The seed library, believed to be the first of its kind in Pittsburgh, allows members to check out as many of the seeds as they'd like. At the end of the growing season, members can replenish the catalog with seeds they've saved from the plants produced. Seeds can also be donated.

"It's a fun thing and really timely," says Mary Monaghan, the Carnegie Library's assistant director for neighborhood libraries. "There's a huge resurgence in people who are gardening and canning and trying to get back to the basics."

The library is the creation of 25-year-old Chatham University graduate student Amanda West, who is working on her master's degree in food studies, and pitched the idea to Monaghan for her thesis project.She said the seed library is her answer, at least in part, to the problem of finding affordable and locally produced food. West stocked the library with donations from several seed companies.
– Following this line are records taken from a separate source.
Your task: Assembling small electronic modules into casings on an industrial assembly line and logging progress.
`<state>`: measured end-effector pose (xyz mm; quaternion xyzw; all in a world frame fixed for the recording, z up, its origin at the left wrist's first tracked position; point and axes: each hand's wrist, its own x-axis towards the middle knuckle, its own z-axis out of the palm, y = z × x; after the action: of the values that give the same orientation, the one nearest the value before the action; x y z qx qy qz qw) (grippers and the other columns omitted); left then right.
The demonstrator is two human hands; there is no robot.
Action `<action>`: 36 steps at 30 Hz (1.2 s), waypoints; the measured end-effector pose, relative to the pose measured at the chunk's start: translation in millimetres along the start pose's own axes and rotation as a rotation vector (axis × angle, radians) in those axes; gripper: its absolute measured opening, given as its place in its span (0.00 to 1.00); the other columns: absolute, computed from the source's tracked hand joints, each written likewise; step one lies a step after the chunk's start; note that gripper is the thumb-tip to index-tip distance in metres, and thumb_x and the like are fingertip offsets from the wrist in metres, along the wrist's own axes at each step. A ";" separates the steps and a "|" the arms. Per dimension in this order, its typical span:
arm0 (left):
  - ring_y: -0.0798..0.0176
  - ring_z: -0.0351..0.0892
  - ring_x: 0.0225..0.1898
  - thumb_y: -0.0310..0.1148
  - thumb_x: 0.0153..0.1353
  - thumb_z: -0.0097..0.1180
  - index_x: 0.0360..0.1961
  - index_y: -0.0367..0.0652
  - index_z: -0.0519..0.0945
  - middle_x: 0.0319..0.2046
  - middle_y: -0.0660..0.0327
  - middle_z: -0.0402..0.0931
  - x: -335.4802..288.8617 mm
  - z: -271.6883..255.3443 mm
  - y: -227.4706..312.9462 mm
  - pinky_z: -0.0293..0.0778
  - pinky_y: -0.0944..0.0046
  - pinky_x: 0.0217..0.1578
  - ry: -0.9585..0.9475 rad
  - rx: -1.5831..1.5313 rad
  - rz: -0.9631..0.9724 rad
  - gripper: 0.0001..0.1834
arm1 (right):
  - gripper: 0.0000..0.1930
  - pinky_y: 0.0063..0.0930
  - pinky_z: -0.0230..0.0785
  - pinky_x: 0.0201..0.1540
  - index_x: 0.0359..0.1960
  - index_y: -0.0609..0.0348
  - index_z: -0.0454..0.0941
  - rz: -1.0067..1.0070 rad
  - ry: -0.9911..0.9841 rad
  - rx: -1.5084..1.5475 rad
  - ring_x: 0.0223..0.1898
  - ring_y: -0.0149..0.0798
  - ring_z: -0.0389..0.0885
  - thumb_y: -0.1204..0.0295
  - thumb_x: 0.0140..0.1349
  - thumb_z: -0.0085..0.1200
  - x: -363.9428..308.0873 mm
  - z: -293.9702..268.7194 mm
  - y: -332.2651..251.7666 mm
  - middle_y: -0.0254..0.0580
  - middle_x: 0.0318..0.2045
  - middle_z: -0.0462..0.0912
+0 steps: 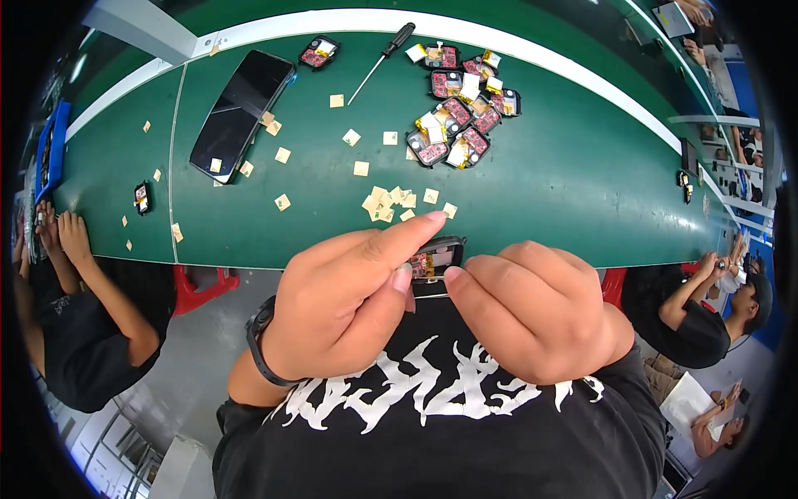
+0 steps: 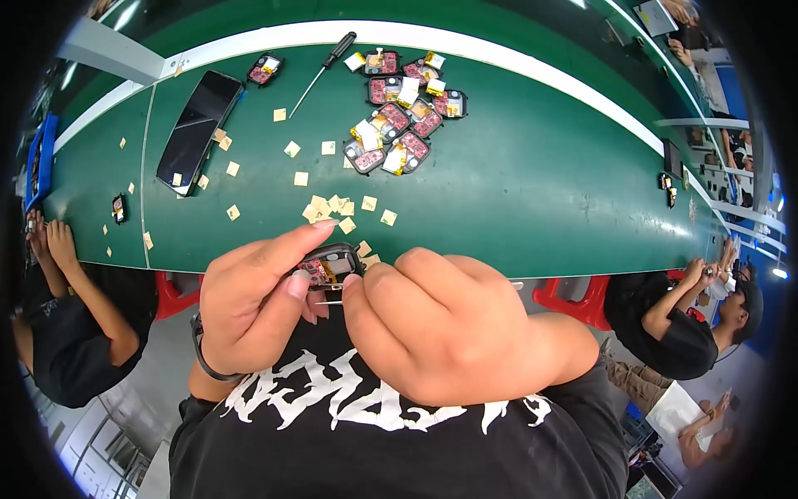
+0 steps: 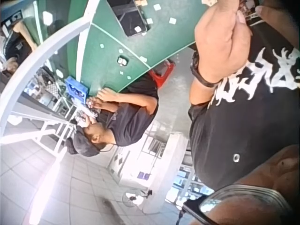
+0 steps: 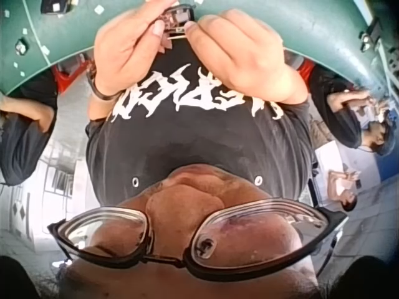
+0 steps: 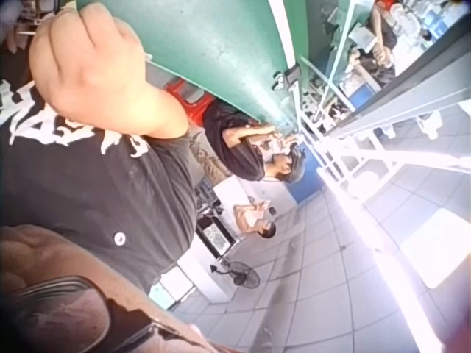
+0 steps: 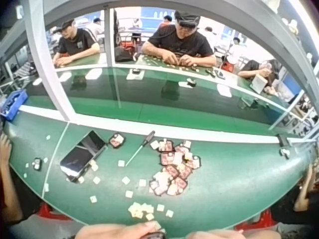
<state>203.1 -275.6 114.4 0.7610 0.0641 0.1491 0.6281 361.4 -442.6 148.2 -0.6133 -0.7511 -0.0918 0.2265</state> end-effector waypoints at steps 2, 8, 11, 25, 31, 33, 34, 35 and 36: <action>0.65 0.80 0.23 0.13 0.62 0.50 0.61 0.31 0.79 0.28 0.56 0.81 -0.9 1.5 0.4 0.76 0.66 0.27 0.017 -0.004 -0.022 0.25 | 0.15 0.23 0.69 0.21 0.34 0.71 0.82 0.004 -0.022 0.004 0.27 0.34 0.74 0.77 0.43 0.62 -0.2 -0.3 -0.4 0.44 0.30 0.78; 0.67 0.81 0.23 0.13 0.63 0.51 0.59 0.33 0.80 0.29 0.56 0.81 -3.8 3.8 -0.4 0.76 0.67 0.25 0.028 -0.023 -0.055 0.23 | 0.14 0.23 0.69 0.22 0.34 0.71 0.81 0.039 -0.077 0.063 0.27 0.34 0.73 0.76 0.43 0.61 -0.8 -1.0 -3.2 0.41 0.29 0.75; 0.68 0.81 0.23 0.13 0.64 0.51 0.59 0.34 0.81 0.29 0.57 0.81 -5.1 4.3 -1.0 0.76 0.67 0.25 0.023 -0.035 -0.067 0.22 | 0.14 0.24 0.69 0.23 0.34 0.70 0.81 0.029 -0.064 0.061 0.28 0.34 0.72 0.76 0.43 0.60 -2.4 1.2 -3.7 0.39 0.28 0.73; 0.72 0.79 0.30 0.23 0.75 0.44 0.63 0.31 0.75 0.34 0.60 0.81 1.9 -7.0 -15.4 0.79 0.70 0.33 -0.099 -0.215 -0.249 0.19 | 0.11 0.24 0.70 0.23 0.34 0.63 0.80 0.055 -0.069 -0.018 0.28 0.34 0.74 0.75 0.47 0.62 -5.4 5.9 6.7 0.38 0.30 0.75; 0.75 0.74 0.32 0.22 0.74 0.49 0.63 0.32 0.72 0.40 0.62 0.78 -6.2 -9.7 -45.1 0.74 0.72 0.34 -0.064 -0.346 -0.371 0.18 | 0.14 0.28 0.74 0.27 0.36 0.61 0.82 0.424 0.017 0.398 0.29 0.36 0.83 0.83 0.47 0.70 -27.1 5.9 13.7 0.39 0.32 0.85; 0.76 0.72 0.32 0.21 0.73 0.52 0.62 0.33 0.73 0.39 0.64 0.77 -8.1 -11.5 -48.7 0.72 0.74 0.33 -0.047 -0.338 -0.393 0.18 | 0.10 0.27 0.73 0.27 0.35 0.61 0.82 0.708 0.064 0.547 0.27 0.34 0.82 0.82 0.53 0.69 -33.7 7.3 9.6 0.40 0.29 0.85; 0.77 0.72 0.33 0.21 0.73 0.52 0.61 0.32 0.73 0.39 0.64 0.77 -9.9 -13.5 -49.6 0.71 0.74 0.34 -0.055 -0.292 -0.402 0.17 | 0.07 0.23 0.69 0.26 0.34 0.61 0.83 0.738 0.092 0.579 0.24 0.30 0.80 0.82 0.56 0.68 -35.5 7.7 9.4 0.39 0.28 0.85; 0.77 0.72 0.34 0.21 0.73 0.52 0.61 0.32 0.73 0.39 0.65 0.77 -11.9 -15.4 -50.5 0.71 0.75 0.34 -0.063 -0.246 -0.412 0.17 | 0.07 0.23 0.69 0.26 0.34 0.61 0.83 0.726 0.091 0.584 0.24 0.30 0.80 0.82 0.56 0.68 -36.4 7.7 9.6 0.39 0.28 0.85; 0.77 0.73 0.35 0.21 0.73 0.52 0.60 0.32 0.74 0.39 0.65 0.78 -14.4 -16.7 -51.1 0.71 0.74 0.37 -0.019 -0.222 -0.387 0.16 | 0.07 0.21 0.67 0.25 0.34 0.62 0.82 0.781 0.131 0.637 0.24 0.28 0.78 0.82 0.56 0.68 -36.6 7.6 10.0 0.39 0.28 0.85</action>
<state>188.9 -253.7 65.2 0.6621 0.1863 0.0245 0.7255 374.6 -469.3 123.5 -0.7420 -0.4406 0.1951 0.4661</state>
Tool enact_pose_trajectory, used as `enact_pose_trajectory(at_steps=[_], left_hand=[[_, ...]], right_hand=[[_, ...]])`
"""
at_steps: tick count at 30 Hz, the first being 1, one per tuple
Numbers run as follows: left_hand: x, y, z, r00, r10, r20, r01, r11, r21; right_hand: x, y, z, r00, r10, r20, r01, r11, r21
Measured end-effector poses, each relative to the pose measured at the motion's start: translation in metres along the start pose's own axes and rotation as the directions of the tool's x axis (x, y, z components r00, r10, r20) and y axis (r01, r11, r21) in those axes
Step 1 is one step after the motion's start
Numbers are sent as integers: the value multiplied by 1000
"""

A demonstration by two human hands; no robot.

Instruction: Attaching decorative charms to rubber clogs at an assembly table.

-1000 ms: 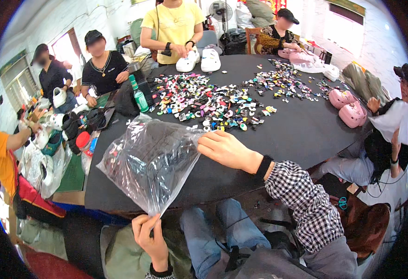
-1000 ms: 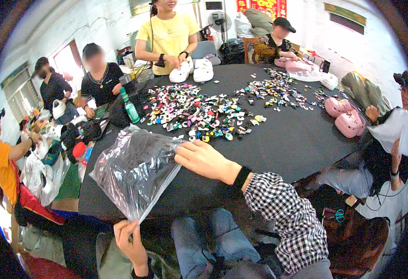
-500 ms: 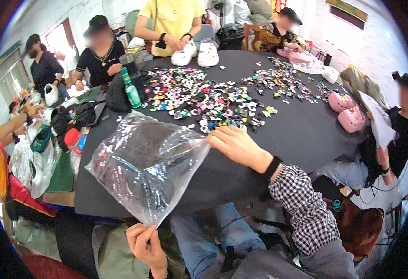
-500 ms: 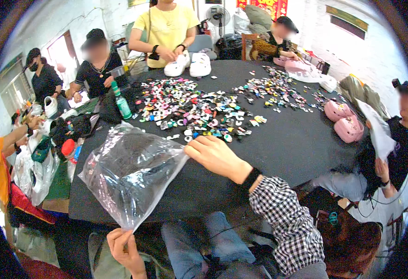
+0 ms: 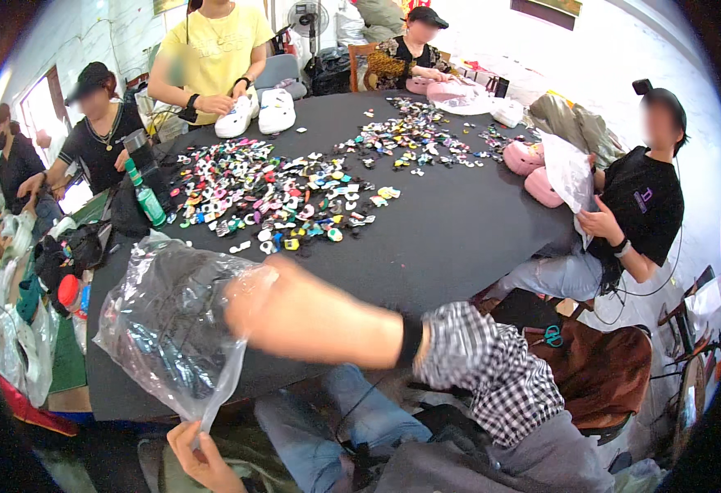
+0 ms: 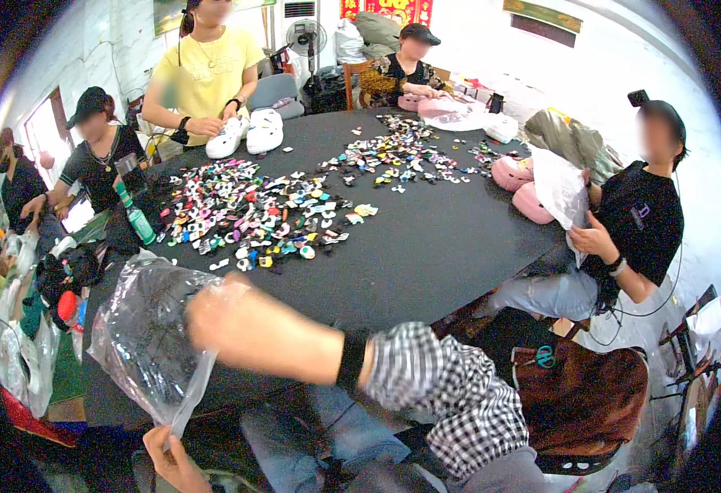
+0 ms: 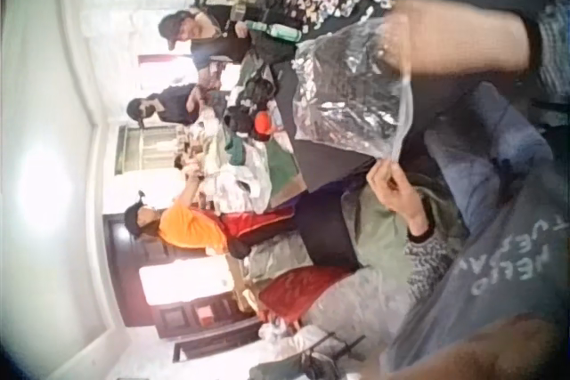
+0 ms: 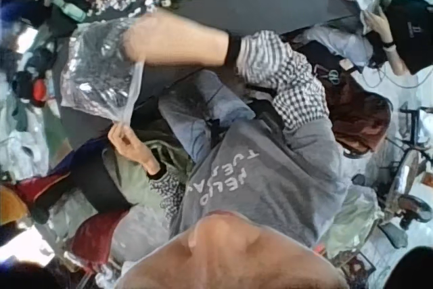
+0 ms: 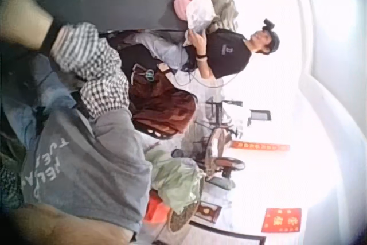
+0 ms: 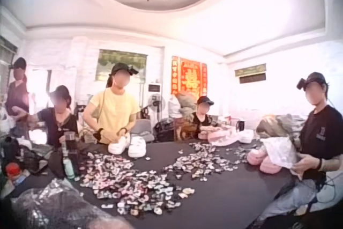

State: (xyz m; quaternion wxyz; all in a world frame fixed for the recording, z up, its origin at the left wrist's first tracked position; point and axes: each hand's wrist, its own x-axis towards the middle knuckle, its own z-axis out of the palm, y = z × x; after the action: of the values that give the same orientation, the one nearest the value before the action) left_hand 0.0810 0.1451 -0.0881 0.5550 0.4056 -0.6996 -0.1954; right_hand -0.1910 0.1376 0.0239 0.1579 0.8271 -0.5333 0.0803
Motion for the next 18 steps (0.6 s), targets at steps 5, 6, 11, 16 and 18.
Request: enact_pose_trajectory(at_steps=[5,6,11,16,18], left_hand=[[-15,-34,-3,986,-130,103,132,991,-13],[-10,-25,-5,978,-167,124,162,986,50],[-16,0,-6,994,24,-103,4,967,254],[3,58,25,895,160,416,10,926,-376],[19,83,51,734,285,616,213,765,-608]], right_hand=[[-47,-78,-30,908,-278,-314,269,960,-74],[-54,-85,-29,915,-275,-294,278,960,-34],[-73,-118,-28,935,-276,-223,306,945,114],[-85,-136,-29,939,-287,-191,321,929,184],[-90,-147,-31,944,-276,-178,312,924,222]])
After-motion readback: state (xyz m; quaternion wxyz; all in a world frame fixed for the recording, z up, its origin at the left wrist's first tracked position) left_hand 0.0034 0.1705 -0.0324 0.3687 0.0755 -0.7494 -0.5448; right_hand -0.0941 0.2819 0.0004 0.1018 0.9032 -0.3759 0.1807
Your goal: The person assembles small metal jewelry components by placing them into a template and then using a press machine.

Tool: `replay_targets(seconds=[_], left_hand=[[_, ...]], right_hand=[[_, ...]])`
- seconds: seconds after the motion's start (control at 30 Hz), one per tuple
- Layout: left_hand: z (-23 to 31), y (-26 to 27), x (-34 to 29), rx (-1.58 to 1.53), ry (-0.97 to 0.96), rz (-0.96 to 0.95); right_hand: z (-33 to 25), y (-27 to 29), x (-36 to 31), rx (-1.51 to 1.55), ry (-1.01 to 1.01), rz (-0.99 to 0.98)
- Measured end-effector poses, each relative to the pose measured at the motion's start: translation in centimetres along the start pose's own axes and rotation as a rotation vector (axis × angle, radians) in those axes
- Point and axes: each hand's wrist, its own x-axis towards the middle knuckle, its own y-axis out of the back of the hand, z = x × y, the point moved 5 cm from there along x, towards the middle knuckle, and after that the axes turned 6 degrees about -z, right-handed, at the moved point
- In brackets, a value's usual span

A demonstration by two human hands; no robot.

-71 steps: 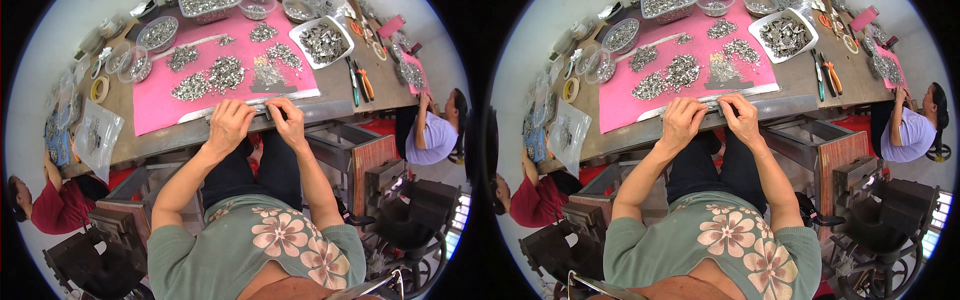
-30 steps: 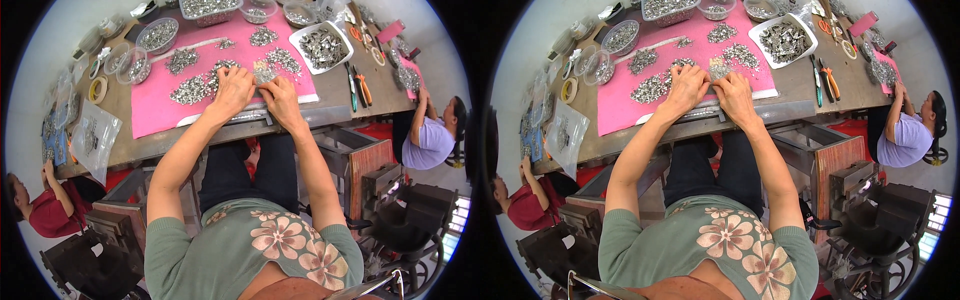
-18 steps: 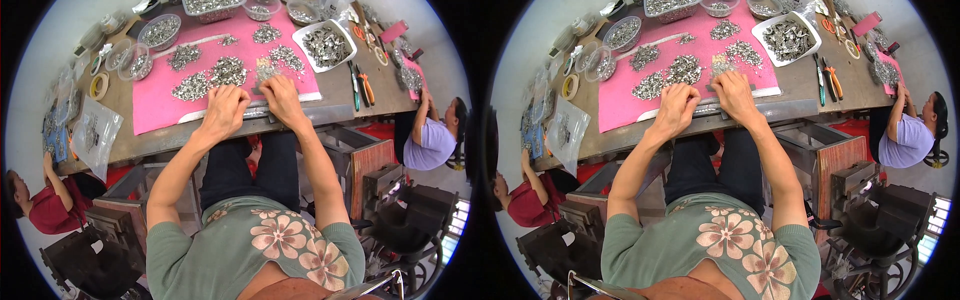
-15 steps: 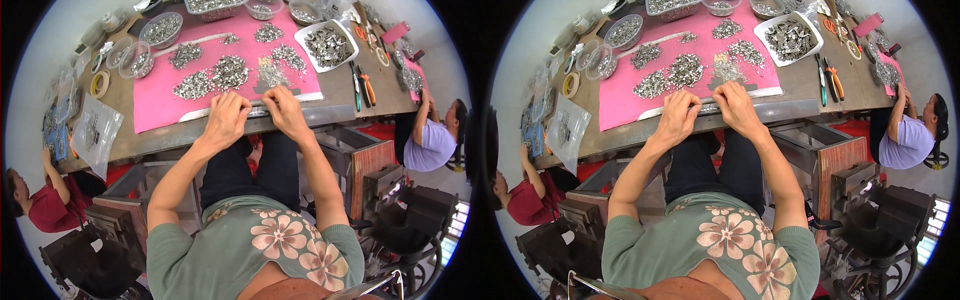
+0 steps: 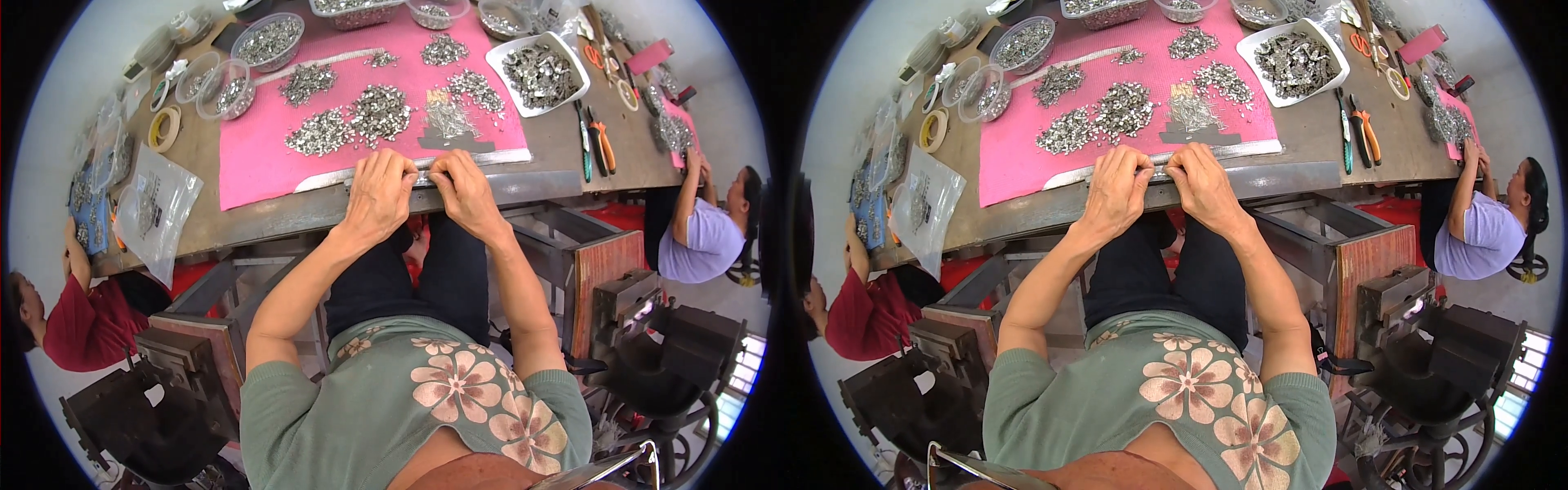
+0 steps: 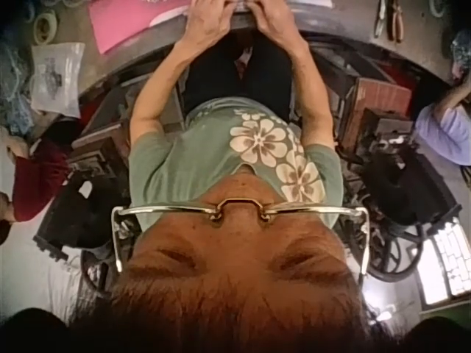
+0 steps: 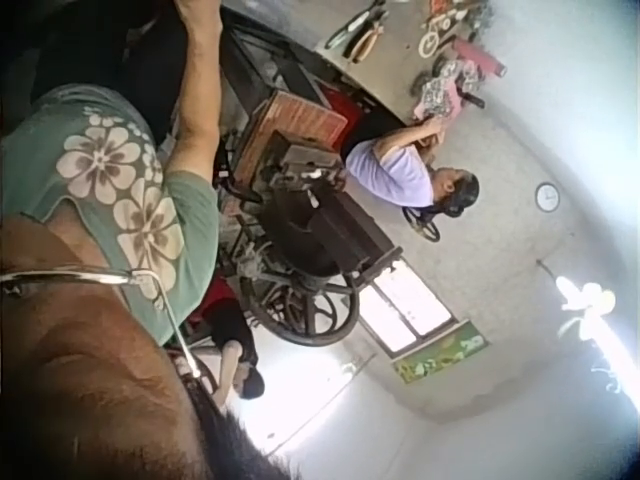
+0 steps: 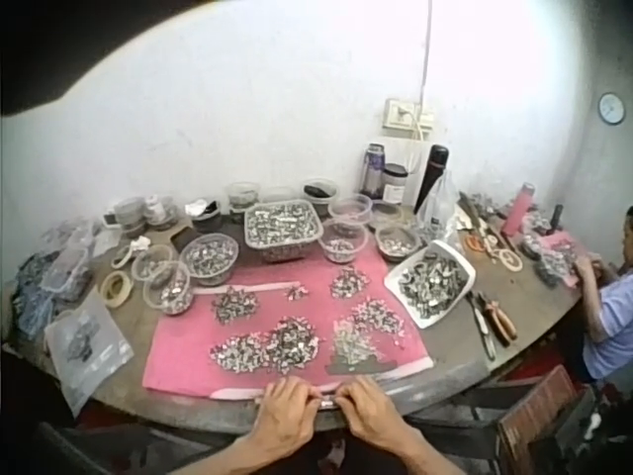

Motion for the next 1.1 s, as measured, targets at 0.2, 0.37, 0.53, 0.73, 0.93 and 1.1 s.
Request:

The tomato section contains two dozen seed options, including Dagma's Perfection (a "vigorous and abundant producer of medium-sized slightly flattened, pale-yellow fruits with delicate, light red striping," according to the accompanying notes). There are also seeds for beans, corn, cucumbers, onions, pumpkins, carrots and soybeans. 

 "A lot of people have never learned how to produce or grow food," West says, adding that a seed library also creates a community of people who can share advice — writing notes, for example, on the back of seed packets about the plants produced.

Launched in May, the seed library has attracted 41 members so far. Pam Kinnaird, a 28-year-old software consultant from Swissvale, was one of the first to "check out" a few seeds for the edible flower, calendula. 

"It seems like a cool idea," she says. "People used to save seeds and share with neighbors." Kinnaird says she hopes to return fresh seeds in the fall from the flowers "if they don't die." 

Keeping the library seeded, so to speak, will be its biggest challenge. "I'm really curious to see how many seeds come back," Monaghan says.